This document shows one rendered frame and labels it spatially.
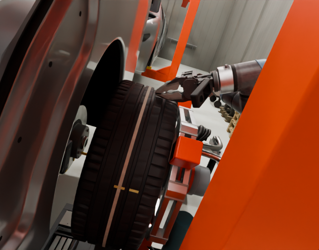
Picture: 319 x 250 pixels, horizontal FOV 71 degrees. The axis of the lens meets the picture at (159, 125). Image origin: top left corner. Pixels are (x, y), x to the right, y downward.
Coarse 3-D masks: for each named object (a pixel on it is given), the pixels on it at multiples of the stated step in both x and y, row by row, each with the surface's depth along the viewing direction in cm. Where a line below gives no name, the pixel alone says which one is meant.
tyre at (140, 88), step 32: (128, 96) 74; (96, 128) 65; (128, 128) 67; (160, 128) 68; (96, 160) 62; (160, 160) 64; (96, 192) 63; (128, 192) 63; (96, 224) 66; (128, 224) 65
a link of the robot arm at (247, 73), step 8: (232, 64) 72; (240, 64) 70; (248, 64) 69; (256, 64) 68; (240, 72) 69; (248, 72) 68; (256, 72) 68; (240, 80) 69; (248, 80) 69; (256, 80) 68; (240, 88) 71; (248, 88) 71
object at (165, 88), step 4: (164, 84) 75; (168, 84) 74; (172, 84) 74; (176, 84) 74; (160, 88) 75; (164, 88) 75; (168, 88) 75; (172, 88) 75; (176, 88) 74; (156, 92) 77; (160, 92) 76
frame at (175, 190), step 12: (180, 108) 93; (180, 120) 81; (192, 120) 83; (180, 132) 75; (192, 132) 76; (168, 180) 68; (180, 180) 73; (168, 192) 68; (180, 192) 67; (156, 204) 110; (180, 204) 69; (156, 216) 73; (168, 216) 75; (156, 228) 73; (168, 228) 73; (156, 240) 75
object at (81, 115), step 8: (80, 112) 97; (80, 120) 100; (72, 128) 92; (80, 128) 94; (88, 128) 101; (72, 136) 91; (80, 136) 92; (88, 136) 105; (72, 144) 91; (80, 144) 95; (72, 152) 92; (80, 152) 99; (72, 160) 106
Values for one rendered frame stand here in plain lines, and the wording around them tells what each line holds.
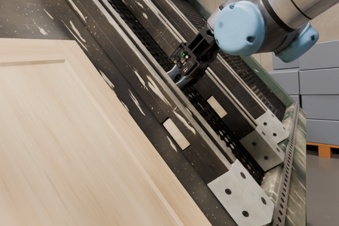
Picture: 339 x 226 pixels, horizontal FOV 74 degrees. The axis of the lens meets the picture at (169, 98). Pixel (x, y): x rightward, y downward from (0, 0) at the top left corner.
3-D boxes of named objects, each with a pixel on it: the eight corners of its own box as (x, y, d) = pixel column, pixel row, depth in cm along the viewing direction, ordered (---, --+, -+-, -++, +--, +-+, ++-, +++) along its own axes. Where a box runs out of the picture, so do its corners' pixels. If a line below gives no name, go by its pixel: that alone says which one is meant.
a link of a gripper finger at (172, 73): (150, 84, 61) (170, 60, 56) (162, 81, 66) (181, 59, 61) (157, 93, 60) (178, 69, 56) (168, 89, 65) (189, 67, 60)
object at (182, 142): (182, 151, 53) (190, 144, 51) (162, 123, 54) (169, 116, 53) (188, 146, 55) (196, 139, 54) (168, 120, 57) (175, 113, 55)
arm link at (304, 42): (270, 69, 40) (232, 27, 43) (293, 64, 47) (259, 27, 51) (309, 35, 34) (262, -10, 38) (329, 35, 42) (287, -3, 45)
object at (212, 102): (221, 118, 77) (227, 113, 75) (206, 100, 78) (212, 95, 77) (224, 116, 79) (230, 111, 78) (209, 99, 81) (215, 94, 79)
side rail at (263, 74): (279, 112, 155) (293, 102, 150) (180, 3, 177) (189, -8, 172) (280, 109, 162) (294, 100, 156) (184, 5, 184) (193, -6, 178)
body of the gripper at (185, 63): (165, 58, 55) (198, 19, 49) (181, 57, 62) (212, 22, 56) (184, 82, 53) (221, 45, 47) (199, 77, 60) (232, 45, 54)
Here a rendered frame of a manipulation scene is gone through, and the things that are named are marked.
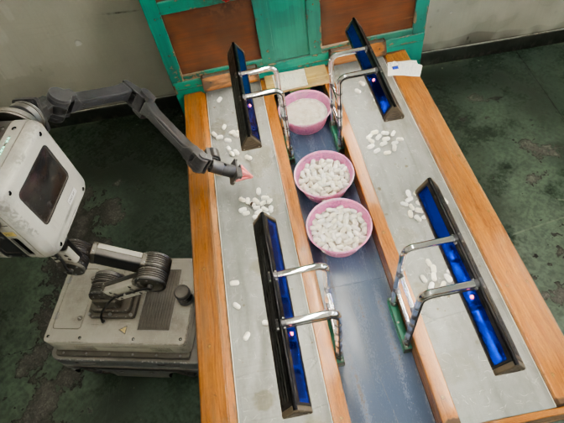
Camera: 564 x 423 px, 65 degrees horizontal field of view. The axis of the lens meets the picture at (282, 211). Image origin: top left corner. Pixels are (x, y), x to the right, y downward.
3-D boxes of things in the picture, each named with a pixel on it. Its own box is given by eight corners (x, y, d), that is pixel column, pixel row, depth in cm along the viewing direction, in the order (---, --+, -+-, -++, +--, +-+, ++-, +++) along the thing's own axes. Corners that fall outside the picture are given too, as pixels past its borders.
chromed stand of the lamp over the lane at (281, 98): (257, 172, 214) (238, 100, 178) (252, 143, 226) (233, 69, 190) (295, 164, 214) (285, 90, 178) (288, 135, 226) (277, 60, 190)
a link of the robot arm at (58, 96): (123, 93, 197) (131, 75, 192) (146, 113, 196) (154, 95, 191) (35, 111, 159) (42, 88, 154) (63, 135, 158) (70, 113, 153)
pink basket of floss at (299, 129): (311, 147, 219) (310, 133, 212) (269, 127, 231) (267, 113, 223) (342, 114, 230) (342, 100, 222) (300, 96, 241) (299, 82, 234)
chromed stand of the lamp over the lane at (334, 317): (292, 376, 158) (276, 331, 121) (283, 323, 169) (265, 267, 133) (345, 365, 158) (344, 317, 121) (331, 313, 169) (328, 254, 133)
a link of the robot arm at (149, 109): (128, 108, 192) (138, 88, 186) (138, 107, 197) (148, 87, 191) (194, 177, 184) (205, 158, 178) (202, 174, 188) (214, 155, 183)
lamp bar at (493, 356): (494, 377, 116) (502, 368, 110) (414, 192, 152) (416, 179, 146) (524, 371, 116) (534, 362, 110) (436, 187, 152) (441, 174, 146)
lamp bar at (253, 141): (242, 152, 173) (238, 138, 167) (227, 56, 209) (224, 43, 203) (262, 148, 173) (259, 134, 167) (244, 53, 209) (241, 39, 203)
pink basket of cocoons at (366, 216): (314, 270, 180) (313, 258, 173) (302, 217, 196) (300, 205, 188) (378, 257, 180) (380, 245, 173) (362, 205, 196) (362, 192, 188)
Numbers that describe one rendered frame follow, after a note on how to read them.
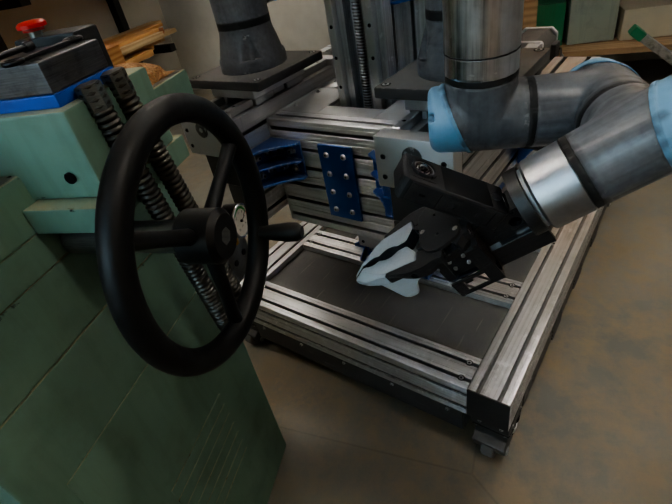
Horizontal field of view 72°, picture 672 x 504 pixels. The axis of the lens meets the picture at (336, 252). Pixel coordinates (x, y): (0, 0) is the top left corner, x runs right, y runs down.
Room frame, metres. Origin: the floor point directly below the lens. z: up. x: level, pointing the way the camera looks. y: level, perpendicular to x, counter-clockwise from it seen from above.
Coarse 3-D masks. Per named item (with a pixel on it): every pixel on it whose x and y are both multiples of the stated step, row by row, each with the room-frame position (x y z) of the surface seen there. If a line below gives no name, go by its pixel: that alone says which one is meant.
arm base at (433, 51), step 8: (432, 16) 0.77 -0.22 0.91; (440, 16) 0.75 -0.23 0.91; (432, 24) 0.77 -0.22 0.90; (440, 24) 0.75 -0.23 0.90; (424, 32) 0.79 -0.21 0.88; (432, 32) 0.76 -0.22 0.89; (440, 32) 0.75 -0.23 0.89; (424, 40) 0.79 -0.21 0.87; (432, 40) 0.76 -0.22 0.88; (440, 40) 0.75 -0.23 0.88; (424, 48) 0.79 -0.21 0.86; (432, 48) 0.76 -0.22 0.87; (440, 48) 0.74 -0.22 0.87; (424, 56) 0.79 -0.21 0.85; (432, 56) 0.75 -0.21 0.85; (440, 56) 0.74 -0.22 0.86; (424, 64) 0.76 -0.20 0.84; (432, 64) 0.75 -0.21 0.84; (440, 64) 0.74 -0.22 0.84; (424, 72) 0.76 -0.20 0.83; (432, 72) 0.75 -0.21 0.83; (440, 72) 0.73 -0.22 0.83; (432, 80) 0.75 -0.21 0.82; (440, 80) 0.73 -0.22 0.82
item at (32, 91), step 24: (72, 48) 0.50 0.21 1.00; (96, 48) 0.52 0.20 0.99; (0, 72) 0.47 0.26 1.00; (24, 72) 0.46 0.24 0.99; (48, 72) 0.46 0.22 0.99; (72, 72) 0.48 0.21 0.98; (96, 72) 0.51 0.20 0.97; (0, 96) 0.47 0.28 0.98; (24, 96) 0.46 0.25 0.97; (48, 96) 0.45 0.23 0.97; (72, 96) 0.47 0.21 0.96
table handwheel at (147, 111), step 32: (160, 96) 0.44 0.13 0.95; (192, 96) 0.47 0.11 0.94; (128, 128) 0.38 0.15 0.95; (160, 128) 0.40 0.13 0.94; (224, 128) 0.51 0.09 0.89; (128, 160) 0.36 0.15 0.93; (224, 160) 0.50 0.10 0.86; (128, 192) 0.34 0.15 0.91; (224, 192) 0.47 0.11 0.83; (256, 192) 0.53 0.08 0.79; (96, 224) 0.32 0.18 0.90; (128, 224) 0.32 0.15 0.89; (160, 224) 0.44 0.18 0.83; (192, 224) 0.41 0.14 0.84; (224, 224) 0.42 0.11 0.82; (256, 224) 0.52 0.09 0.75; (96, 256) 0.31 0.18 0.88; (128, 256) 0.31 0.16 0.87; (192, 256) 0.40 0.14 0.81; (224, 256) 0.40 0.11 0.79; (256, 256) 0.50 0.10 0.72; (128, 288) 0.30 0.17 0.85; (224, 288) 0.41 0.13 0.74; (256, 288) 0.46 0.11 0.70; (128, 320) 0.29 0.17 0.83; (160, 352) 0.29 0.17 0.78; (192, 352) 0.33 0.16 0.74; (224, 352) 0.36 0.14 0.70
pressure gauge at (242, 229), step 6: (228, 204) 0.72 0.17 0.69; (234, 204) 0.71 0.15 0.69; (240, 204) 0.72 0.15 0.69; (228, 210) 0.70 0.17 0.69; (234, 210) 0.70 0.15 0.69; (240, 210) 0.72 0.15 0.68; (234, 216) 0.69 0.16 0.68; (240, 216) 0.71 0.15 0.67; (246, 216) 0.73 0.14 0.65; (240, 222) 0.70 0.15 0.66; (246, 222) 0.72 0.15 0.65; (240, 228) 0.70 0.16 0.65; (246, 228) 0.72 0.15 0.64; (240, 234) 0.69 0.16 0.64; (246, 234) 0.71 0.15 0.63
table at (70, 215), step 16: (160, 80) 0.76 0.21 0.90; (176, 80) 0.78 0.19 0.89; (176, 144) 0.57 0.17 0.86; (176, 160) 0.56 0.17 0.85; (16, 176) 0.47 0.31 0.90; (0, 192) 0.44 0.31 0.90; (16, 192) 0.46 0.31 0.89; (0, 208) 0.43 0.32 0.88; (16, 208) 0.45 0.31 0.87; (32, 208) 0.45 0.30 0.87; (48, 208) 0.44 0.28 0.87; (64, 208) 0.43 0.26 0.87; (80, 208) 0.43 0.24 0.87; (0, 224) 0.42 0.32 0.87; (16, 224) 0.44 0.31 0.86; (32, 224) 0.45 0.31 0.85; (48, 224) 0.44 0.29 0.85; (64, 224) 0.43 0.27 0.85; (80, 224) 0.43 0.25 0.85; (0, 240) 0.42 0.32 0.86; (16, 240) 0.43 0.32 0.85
◆ ◆ ◆
* Activity: Everything in the material above from the line that has "Coarse 3-D masks: for" through the line that has "Values for one" must be duplicated exactly, with no other lines given.

* Exercise output:
Coarse 3-D masks: for each named object (a pixel on it is given), the pixels on it at multiples of the stated step in both x and y, row by row, each with the surface's depth along the viewing direction in cm. Where a line below gives no name, the pixel alone says which one is meant.
tyre at (140, 88), step 32: (128, 96) 74; (96, 128) 65; (128, 128) 67; (160, 128) 68; (96, 160) 62; (160, 160) 64; (96, 192) 63; (128, 192) 63; (96, 224) 66; (128, 224) 65
a link of the robot arm at (247, 73), step 8: (232, 64) 72; (240, 64) 70; (248, 64) 69; (256, 64) 68; (240, 72) 69; (248, 72) 68; (256, 72) 68; (240, 80) 69; (248, 80) 69; (256, 80) 68; (240, 88) 71; (248, 88) 71
object at (165, 88), step 4: (164, 84) 75; (168, 84) 74; (172, 84) 74; (176, 84) 74; (160, 88) 75; (164, 88) 75; (168, 88) 75; (172, 88) 75; (176, 88) 74; (156, 92) 77; (160, 92) 76
frame at (175, 190), step 12: (180, 108) 93; (180, 120) 81; (192, 120) 83; (180, 132) 75; (192, 132) 76; (168, 180) 68; (180, 180) 73; (168, 192) 68; (180, 192) 67; (156, 204) 110; (180, 204) 69; (156, 216) 73; (168, 216) 75; (156, 228) 73; (168, 228) 73; (156, 240) 75
object at (81, 115), step 8: (80, 112) 97; (80, 120) 100; (72, 128) 92; (80, 128) 94; (88, 128) 101; (72, 136) 91; (80, 136) 92; (88, 136) 105; (72, 144) 91; (80, 144) 95; (72, 152) 92; (80, 152) 99; (72, 160) 106
Values for one rendered frame stand here in plain lines, and the wording around them tells what each line holds.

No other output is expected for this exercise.